ACTION ITEM
Look through the records, and wherever the string "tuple" turns up, copy out that line.

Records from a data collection
◇ ◇ ◇ ◇

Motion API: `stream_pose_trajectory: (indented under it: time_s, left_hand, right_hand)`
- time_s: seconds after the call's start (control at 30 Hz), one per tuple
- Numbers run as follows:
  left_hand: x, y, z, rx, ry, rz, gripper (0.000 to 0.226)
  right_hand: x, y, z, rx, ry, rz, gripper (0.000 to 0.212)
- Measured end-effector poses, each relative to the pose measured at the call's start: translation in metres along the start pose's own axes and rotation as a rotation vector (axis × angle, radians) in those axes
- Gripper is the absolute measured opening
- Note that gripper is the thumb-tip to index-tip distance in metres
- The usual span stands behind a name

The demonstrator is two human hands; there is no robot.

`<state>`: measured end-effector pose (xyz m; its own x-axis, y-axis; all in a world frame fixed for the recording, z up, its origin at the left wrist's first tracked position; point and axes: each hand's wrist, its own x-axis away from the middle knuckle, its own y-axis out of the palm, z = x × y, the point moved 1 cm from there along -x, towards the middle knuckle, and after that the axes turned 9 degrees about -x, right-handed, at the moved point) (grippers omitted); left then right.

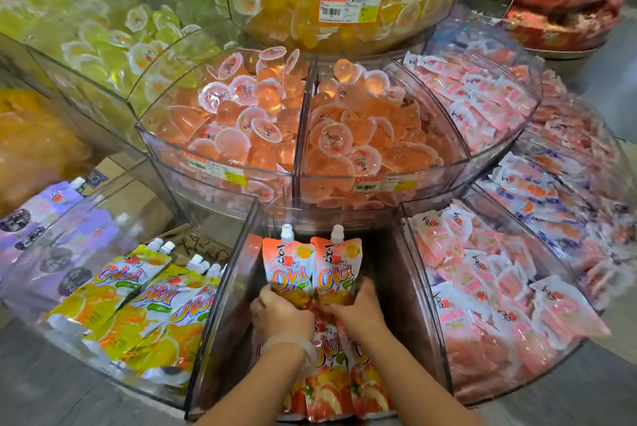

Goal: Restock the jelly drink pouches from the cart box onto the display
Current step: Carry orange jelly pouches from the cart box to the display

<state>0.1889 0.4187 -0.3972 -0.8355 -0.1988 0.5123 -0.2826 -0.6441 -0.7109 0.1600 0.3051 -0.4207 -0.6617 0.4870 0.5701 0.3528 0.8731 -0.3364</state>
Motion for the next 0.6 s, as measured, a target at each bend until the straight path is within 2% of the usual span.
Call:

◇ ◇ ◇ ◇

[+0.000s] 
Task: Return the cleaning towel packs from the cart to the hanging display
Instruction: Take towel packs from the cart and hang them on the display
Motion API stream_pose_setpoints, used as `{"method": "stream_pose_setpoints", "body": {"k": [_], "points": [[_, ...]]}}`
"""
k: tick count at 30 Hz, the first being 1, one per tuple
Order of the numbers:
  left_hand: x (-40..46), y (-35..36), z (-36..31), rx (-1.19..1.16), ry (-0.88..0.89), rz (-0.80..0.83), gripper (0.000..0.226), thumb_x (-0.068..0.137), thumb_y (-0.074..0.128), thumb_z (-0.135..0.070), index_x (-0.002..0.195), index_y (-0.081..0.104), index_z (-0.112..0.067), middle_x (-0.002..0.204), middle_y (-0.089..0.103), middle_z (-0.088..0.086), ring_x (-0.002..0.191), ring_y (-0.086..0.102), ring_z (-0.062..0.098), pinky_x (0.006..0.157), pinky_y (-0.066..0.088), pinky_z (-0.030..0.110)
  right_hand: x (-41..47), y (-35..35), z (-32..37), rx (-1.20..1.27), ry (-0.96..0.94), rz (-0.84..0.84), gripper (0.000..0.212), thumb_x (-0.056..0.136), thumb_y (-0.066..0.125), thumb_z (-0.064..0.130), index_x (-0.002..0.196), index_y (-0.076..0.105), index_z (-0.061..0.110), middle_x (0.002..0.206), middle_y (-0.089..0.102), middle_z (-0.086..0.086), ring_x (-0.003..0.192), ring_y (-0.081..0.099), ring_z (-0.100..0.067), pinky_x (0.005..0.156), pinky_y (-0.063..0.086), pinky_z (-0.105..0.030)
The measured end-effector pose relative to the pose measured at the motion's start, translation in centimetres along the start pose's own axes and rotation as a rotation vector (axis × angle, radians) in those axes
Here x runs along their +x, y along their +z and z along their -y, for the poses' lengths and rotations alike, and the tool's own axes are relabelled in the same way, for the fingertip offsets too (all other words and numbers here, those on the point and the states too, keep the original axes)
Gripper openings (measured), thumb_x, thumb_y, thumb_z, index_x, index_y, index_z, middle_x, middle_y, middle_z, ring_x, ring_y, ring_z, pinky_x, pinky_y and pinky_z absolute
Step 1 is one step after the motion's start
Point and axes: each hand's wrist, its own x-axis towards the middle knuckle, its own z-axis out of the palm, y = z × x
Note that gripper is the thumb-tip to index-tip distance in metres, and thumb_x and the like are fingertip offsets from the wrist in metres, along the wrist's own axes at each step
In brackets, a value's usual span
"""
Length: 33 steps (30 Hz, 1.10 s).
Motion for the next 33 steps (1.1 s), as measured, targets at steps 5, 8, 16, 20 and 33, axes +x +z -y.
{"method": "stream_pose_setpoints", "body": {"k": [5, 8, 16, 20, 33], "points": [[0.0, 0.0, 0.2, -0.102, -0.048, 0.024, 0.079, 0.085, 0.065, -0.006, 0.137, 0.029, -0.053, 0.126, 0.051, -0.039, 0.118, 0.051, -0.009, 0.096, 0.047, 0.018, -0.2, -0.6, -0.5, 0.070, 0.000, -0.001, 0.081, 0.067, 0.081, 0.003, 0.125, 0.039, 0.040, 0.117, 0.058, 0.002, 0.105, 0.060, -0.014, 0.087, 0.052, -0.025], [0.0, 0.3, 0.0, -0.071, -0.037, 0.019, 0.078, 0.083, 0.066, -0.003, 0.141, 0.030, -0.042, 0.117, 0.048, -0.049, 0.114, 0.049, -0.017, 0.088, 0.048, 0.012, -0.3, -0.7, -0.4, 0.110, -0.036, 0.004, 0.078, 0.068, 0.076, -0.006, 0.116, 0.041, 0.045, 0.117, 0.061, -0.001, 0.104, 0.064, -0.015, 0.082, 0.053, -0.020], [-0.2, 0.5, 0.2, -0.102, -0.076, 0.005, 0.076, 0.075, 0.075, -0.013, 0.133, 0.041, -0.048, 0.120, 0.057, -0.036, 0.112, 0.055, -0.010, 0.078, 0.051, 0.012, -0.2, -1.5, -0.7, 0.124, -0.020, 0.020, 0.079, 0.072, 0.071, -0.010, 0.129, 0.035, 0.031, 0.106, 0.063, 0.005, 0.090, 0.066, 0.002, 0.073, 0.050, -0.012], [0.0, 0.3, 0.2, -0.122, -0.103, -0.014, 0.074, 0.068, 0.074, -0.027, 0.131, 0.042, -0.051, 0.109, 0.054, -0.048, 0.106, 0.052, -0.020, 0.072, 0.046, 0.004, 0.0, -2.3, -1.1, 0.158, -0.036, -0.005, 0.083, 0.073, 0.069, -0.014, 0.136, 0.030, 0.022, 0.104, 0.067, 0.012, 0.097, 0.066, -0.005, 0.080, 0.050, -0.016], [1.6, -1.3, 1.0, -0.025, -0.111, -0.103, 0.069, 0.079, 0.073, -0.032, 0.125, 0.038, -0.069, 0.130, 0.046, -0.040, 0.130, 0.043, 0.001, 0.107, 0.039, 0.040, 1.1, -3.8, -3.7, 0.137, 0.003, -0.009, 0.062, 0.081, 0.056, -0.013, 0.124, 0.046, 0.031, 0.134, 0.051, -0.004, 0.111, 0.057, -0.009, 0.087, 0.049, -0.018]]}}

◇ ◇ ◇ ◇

EXERCISE RESPONSE
- time_s: seconds after the call's start (control at 30 Hz), one per tuple
k: tick count at 30 Hz, the first being 1, one per tuple

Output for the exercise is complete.